Is terrorism is cool when cool people do it? Discuss. That’s the question Bertrand Bonello raises when he sets a pack of young assassins loose in Paris in his provocative, ever-so-slightly repellent Nocturama, a film consumed with high energy, confused about its motives, and not as revolutionary as it wants to be. Kinda like teenagers, huh?
Nocturama kicks off in high form. Armed teens and young adults fan out through Paris’s gilded streets and scuttle through the Metro, sneaking guns and explosives into banks, government buildings, and monuments. Relentless tracking shots, swift young bodies, and furtive glances set to a darkly glamorous techno score create a high-strung sense of mission interrupted by dreamy pauses. Time-stamped and captured on the fly, these scenes glide in a very au courant blend of slick, speedy high-tech set pieces and classic underworld thriller.
The narrative moves back and forth in time, tentatively building a storyline. What do the would-be assassins have in common? Not much. Yacine (Hamza Meziani) could be North African. Two are dewy, fragile young women, one coupled up to earnest do-gooder David (Finnegan Oldfield). The scruffiest specimen is no more than a child, and one buttoned-up young man (Martin Guyot, looking like a more elegant version of Michael Cera) has a crucial inside line to Paris’s systems of privilege.
It’s never clear how the motley band came together or what their objective is—a solemn exchange in a café alludes to civilization holding the seeds of its own destruction, but that’s as deep as the radical philosophy gets. Wild tribal dancing goes down the night before the gang embarks on their spree, each would-be killer swaying with the others but lost in his/her own private haze.
Soon gun battles and explosions are going off all over the city—in impeccable style, of course—with a close-up of flames engulfing the impassive gilded face of Paris’s iconic Joan of Arc statue. Ditching their phones and racing through traffic, the kids hole up in a contemporary symbol of capitalism’s collapse, the abandoned Samaritaine department store, re-created as a functioning emporium full of consumer-culture delights.
Here Nocturama switches gears from a raw expression of youthful fire to what feels like an esthete’s protracted voyeuristic gaze at kids gone wild. The fey, feral band wanders through the store, with the kids helping themselves to food, wine, and clothes and driving a go-kart down the hall. They admire their deadly handiwork as flames roil on three huge TVs to a blaring Willow Smith’s “Whip My Hair.” Bonello drives home that kids today are crazy ’bout their music, with numerous scenes of frantic writhing to cranked-up hip-hop, and he anachronistically takes his film back to the Priscilla, Queen of the Desert era when Yacine dons a blond wig and lip-synchs to “My Way.”

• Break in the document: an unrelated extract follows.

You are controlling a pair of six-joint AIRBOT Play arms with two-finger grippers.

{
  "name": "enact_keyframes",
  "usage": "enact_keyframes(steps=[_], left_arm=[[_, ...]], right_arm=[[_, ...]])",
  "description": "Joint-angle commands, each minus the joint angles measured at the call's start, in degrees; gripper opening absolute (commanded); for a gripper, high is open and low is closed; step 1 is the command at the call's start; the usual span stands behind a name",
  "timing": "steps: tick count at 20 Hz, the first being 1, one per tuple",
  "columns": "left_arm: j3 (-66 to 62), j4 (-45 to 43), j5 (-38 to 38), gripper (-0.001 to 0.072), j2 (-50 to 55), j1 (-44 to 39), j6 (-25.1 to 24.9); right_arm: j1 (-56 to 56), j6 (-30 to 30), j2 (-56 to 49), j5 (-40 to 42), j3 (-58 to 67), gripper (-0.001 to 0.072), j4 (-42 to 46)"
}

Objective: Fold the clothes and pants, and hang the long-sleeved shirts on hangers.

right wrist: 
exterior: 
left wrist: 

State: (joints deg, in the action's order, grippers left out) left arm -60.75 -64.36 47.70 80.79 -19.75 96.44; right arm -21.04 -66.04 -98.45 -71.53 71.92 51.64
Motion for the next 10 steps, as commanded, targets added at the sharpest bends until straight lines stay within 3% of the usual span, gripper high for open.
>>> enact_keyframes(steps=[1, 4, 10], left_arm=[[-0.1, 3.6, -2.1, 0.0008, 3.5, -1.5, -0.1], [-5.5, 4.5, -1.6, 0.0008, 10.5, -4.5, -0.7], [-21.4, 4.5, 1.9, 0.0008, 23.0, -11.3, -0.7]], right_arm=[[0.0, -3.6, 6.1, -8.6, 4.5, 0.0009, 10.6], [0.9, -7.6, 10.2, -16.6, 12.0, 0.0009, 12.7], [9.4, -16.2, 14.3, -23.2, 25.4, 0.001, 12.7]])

The youth can’t tell their made-up world from reality at this point, but fear rears its head as the SWAT team closes in. David places a sad call to his mother, and the group’s mascot makes a wistful declaration of love. Sentimentalizing the young killers comes a little late and arouses unease, even offense. After all, these kids have just murdered a lot of people (we never know how many) and terrorized a world capital for no reason they can articulate. A wistful coda takes place where a lovely young woman (Adèle Haenel) fatalistically states, “It had to happen.” Oh, all right then.
Nocturama’s detached treatment of adolescent nihilism echoes modish turns by directors like Larry Clark and Michael Haneke—filmmakers love teens on a rampage. But the heart sinks as Paris burns. Hasn’t this beautiful place endured enough? Apparently Bonello made the film before a wave of terrorist attacks put the city on alert—maybe he should have thought twice. Raising the specter of horrible violence, then reducing it to a hedonistic kick, sells the power of a charged subject short and makes Nocturama also fall short of daring aims.